Maria’s husband, Lee, shares these values of education and apprenticeship and together they are proud to see the personal and professional development of their three daughters as successful young professionals in fields as diverse as a professional writing, accounting and biology-plus-management.

Maria Rey-Marston’s five top tips for women

  1. Travel: I went on my first solo trip at the age of 15, to Rio de Janeiro. There’s no better way to learn and get exposure to other cultures and ways of thinking. Every time I travel, I go to local grocery stores to see how people shop and what they consume in that town. I just came back with goods from a store in Nanortalik, Greenland!

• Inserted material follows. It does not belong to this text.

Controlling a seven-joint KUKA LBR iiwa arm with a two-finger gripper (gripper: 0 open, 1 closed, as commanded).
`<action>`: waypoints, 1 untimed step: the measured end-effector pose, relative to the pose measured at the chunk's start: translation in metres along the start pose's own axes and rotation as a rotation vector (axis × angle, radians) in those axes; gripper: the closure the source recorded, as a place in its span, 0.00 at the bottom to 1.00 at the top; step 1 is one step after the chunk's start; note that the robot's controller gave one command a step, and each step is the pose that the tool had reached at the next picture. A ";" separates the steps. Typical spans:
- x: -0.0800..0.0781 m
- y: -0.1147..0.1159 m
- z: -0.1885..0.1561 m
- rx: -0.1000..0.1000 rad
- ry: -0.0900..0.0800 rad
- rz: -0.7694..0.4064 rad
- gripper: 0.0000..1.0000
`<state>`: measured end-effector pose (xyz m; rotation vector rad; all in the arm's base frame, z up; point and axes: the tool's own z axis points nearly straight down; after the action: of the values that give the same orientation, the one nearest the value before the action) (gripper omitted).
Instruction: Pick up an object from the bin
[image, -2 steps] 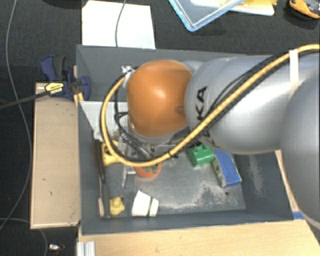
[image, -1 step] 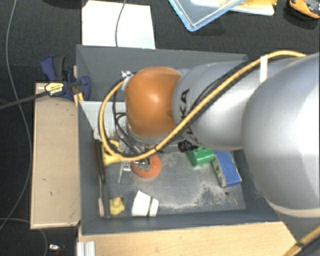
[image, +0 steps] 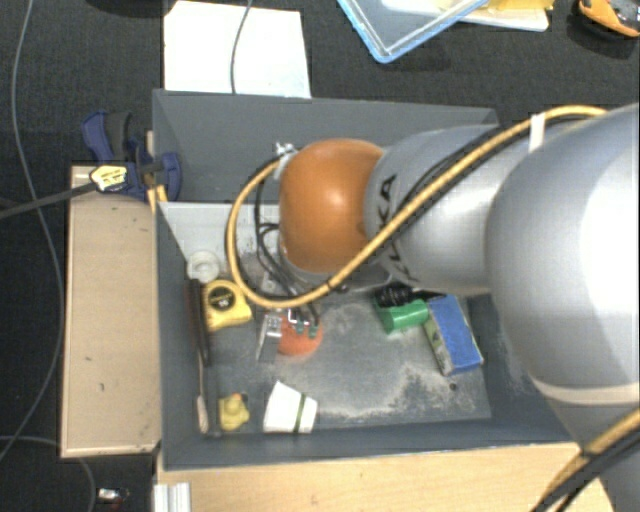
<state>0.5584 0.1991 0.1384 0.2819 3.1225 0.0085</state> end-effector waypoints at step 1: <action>-0.004 -0.003 -0.008 0.001 0.000 0.074 0.00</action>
Offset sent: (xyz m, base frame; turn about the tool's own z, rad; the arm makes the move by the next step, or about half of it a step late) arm -0.0092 -0.0140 0.0285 0.0400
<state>0.5618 0.1954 0.1466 0.3979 3.1099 0.0069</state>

  2. Study: Education is an endless journey. As Peter Drucker, educator and author, said, “you need to reinvent yourself every five years”. Don’t ever lose your love of learning. You’ll need it.
  3. Manage your time: Develop the discipline of scheduling some white space into your day, to give yourself time to think. That’s my greatest personal challenge.
  4. Teach: The best way to learn is by teaching someone else — you’ll make mental connections that are not apparent when you keep things inside. Teaching helps you achieve clarity and refine your thinking while benefiting from your audience’s feedback.
  5. Shop: If you serve CPR clients, you must shop! You can say “it’s research” and benefit from one of the most fun parts of our work.